The camera is only the beginning.
What has helped you grow as a photographer? I’d love to hear — reply to this note or leave a comment below.




An interesting article and one that a lot of photographers need to read. as a committed darkroom printer I obviously feel very strongly about seeing and holding original prints.
Very good post, Uday. People is giving each time less time to observe carefully, to think, to enjoy or dislike. The act of just saying that you dislike got the status of a very offensive thing while a critical meaning or opinion can be constructive if done with respect and argumentation. I wonder sometimes if it wouldn’t be good to have an heart not only for likes but also for dislikes. One where people would need to explain why they chose one or the other. I miss more mentorship as well.

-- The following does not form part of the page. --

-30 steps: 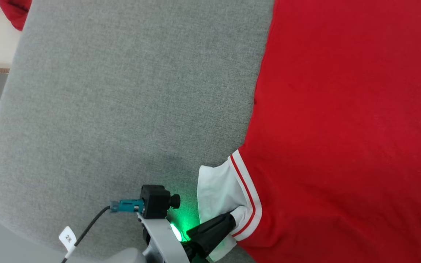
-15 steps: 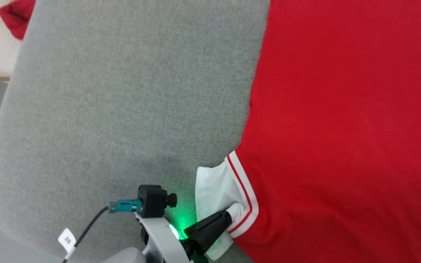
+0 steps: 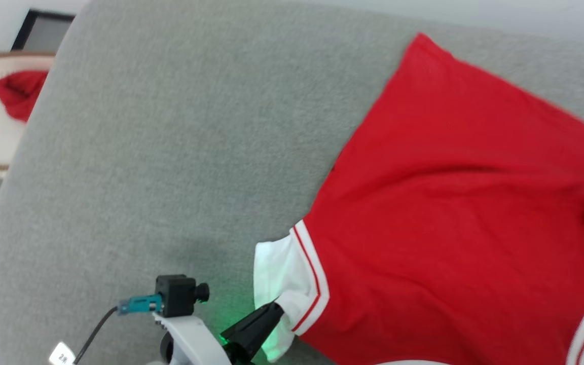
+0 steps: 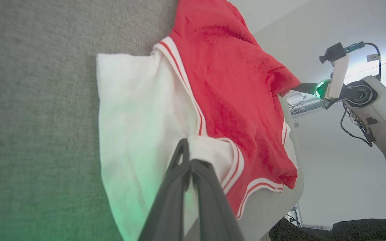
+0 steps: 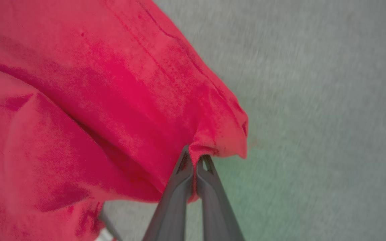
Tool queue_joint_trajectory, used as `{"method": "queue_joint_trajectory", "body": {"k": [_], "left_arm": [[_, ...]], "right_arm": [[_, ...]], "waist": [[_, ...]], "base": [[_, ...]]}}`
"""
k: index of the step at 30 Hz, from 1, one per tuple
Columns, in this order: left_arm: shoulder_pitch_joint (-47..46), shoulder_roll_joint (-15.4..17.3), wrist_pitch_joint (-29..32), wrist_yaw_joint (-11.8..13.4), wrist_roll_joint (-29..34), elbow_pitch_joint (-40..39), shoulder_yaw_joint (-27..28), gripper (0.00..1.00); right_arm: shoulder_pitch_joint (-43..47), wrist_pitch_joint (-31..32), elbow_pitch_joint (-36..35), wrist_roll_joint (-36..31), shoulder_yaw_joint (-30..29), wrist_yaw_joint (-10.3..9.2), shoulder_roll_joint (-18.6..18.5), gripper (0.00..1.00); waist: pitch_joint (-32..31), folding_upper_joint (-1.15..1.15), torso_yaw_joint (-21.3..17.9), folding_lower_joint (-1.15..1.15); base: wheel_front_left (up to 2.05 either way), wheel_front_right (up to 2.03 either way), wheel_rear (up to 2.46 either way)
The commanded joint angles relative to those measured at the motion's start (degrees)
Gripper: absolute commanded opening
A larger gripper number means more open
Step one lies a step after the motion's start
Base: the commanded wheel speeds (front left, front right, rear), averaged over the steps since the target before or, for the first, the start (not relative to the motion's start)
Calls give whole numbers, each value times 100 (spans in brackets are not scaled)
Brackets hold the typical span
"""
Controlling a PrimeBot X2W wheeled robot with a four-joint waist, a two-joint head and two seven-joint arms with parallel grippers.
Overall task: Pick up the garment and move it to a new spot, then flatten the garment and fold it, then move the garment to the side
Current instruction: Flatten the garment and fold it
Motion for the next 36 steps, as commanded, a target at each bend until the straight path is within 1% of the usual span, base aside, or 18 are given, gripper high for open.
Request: {"method": "queue_joint_trajectory", "body": {"k": [1, 4, 6, 11, 16, 18, 23, 24, 26, 27, 28, 32, 36], "left_arm": [[68, 30, -26, 44, -25, -26, 17, 0], [153, 113, -69, 97, -60, -95, 54, 0], [192, 154, -104, 137, -76, -131, 82, 0], [224, 213, -149, 199, -50, -177, 121, 0], [193, 216, -217, 266, 18, -157, 161, 0], [204, 213, -233, 282, 33, -160, 178, 0], [210, 190, -248, 264, 53, -131, 162, 0], [209, 191, -247, 260, 56, -122, 159, 0], [214, 195, -248, 250, 63, -121, 156, 0], [218, 198, -249, 247, 67, -119, 154, 0], [223, 197, -250, 244, 70, -119, 153, 0], [257, 159, -278, 220, 97, -133, 146, 0], [271, 94, -311, 195, 132, -156, 102, 0]], "right_arm": [[249, -45, -133, 134, -50, -2, -52, 0], [1085, -103, -619, 415, -136, -2, -260, 0], [1599, -138, -929, 481, -178, -2, -360, 0], [2738, -193, -1582, 505, -295, -2, -425, 0], [3725, 72, -2141, 353, -329, -2, -263, 0], [3977, 143, -2290, 302, -414, -2, -129, 0], [4361, 292, -2502, -150, -576, -2, 330, 0], [4344, 223, -2528, -266, -691, -2, 448, 7], [4281, 144, -2615, -432, -929, -2, 621, 44], [4269, 117, -2720, -492, -1025, -2, 657, 89], [4296, 119, -2772, -513, -1163, -2, 651, 100], [4445, 20, -3088, -465, -1920, -3, 599, 100], [4502, 107, -3491, -294, -2824, -3, 504, 100]], "waist": [[-277, 0, -263, 0], [-369, 0, -369, 0], [-407, 0, -437, 0], [-449, 0, -560, 0], [-477, 0, -628, 0], [-472, 0, -661, 0], [-480, 0, -688, 0], [-487, 0, -694, 0], [-506, 0, -697, 0], [-518, 0, -693, 0], [-532, 0, -684, 0], [-569, 0, -617, 0], [-579, 0, -508, 0]], "base": [[0, 0, 0], [0, 0, 0], [0, 0, 0], [0, 0, 0], [0, 0, 0], [0, 0, 0], [0, 0, 0], [0, 0, 0], [0, 0, 0], [0, 0, 0], [0, 0, 0], [0, 0, 0], [0, 0, 0]]}}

I’ve a friend on Substack with whom I discuss my stuff and he his and this feels so good. It lets you reflect on what you’ve done. Without knowing, you get better. Why can’t we be more mentors for each other instead of only likers? How beautiful would it be if we start a Substack kind of photo club where people would be allowed to send each month the best photo that according to them they have made on that particular month and put them for appreciation of the others? Rules for entries: be fair, critical, honest, constructive and definitely respectful.
Not allowed: big ego’s. Because when the ego is big it is the work that suffers.